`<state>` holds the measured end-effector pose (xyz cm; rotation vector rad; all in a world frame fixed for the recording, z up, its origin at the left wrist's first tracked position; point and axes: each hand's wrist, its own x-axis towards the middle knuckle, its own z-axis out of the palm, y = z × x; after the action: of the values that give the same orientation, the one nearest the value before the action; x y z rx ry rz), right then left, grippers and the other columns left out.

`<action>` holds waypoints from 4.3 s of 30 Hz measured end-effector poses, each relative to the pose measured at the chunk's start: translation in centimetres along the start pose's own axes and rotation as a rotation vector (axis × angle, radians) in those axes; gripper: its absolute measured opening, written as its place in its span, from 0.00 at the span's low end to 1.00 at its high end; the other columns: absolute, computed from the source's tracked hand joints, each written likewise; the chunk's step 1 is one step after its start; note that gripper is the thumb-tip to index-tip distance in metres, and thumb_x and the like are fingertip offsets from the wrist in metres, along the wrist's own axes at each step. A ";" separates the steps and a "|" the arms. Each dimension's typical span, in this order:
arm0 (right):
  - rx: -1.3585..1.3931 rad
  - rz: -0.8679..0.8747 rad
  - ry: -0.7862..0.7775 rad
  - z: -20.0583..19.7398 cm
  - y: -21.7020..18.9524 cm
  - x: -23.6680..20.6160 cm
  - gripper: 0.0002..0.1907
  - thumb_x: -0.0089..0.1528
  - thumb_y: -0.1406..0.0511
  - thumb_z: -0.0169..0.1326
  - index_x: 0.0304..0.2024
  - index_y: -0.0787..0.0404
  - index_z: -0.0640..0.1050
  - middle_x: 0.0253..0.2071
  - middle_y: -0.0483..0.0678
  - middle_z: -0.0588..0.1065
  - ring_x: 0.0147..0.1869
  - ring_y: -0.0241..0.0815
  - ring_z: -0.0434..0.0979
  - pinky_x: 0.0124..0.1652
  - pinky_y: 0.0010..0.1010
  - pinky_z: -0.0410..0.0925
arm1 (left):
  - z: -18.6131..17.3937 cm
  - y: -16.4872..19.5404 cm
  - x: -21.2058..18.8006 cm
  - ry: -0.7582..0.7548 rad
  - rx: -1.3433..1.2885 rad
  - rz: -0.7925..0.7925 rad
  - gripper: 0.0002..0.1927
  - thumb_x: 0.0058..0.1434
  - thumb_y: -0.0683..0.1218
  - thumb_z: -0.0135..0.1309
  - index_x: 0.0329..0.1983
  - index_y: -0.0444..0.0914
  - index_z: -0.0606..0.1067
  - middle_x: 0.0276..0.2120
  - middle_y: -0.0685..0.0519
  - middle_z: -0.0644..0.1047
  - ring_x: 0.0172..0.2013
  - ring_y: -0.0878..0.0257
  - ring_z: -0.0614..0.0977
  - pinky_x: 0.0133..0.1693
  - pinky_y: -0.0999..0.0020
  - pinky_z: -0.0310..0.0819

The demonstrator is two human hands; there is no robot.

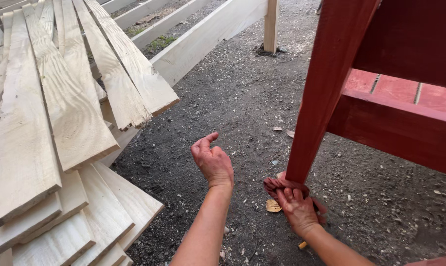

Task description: The person applies red wood stain to a slatted wooden bench frame using a cloth, wiping the rails, legs and edges, dipping the cloth into a bowl of stain on the ground, and working around the furniture piece by hand.

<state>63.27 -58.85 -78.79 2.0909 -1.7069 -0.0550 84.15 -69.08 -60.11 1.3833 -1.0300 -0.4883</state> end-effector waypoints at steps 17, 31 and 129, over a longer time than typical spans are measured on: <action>0.162 0.064 -0.145 -3.8 1.0 1.5 0.17 0.57 0.64 0.52 0.49 0.53 0.73 0.55 0.43 0.71 0.56 0.45 0.70 0.41 0.43 0.72 | 5.6 2.5 -0.7 0.021 -0.127 0.024 0.19 0.51 0.34 0.42 0.41 0.36 0.80 0.49 0.49 0.70 0.54 0.56 0.72 0.60 0.61 0.65; 0.283 0.049 0.111 -25.0 11.7 5.4 0.29 0.51 0.61 0.56 0.57 0.55 0.76 0.58 0.52 0.71 0.53 0.51 0.70 0.41 0.43 0.71 | 11.7 20.2 2.4 0.033 -0.134 0.041 0.21 0.49 0.36 0.43 0.42 0.38 0.81 0.50 0.48 0.70 0.57 0.53 0.70 0.63 0.55 0.59; 2.713 0.400 -0.018 -71.1 44.7 24.6 0.27 0.69 0.48 0.48 0.62 0.58 0.71 0.53 0.52 0.76 0.54 0.50 0.79 0.50 0.52 0.75 | 11.5 69.2 16.0 -1.200 -0.068 0.218 0.65 0.36 0.55 0.76 0.78 0.56 0.54 0.63 0.46 0.72 0.59 0.54 0.79 0.60 0.64 0.74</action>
<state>49.24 -66.60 7.19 -0.6130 0.5613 -1.3875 63.85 -75.81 8.56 0.8175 -2.0553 -1.2323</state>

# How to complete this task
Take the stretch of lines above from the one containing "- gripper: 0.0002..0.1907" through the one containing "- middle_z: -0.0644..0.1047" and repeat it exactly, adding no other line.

# Task solution
  - gripper: 0.0002..0.1907
  - thumb_x: -0.0089..0.1528
  - thumb_y: -0.1406..0.0511
  - thumb_z: -0.0169..0.1326
  - index_x: 0.0304..0.2024
  - index_y: -0.0787..0.0404
  - index_z: -0.0640..0.1050
  - middle_x: 0.0253..0.2071
  - middle_y: -0.0483..0.0678
  - middle_z: -0.0588..0.1065
  - ring_x: 0.0147..0.1869
  - ring_y: -0.0241..0.0815
  - ring_z: -0.0434..0.0979
  - pinky_x: 0.0124..0.1652
  - pinky_y: 0.0010..0.1010
  - pinky_z: -0.0410..0.0925
arm1 (left):
  - z: -18.6131..17.3937 cm
  - y: -16.4872..19.5404 cm
  - x: -21.2058..18.8006 cm
  - ry: -0.7582..0.7548 rad
  - rx: -1.3433..1.2885 rad
  - rz: -0.7925..0.7925 rad
  - gripper: 0.0002..0.1927
  - thumb_x: 0.0058..0.1434
  - thumb_y: -0.0683..0.1218
  - thumb_z: -0.0135..0.1309
  - index_x: 0.0329..0.1983
  - index_y: -0.0444..0.0914
  - index_z: -0.0606..0.1067
  - middle_x: 0.0276..0.2120
  - middle_y: -0.0685..0.0519
  - middle_z: -0.0644..0.1047

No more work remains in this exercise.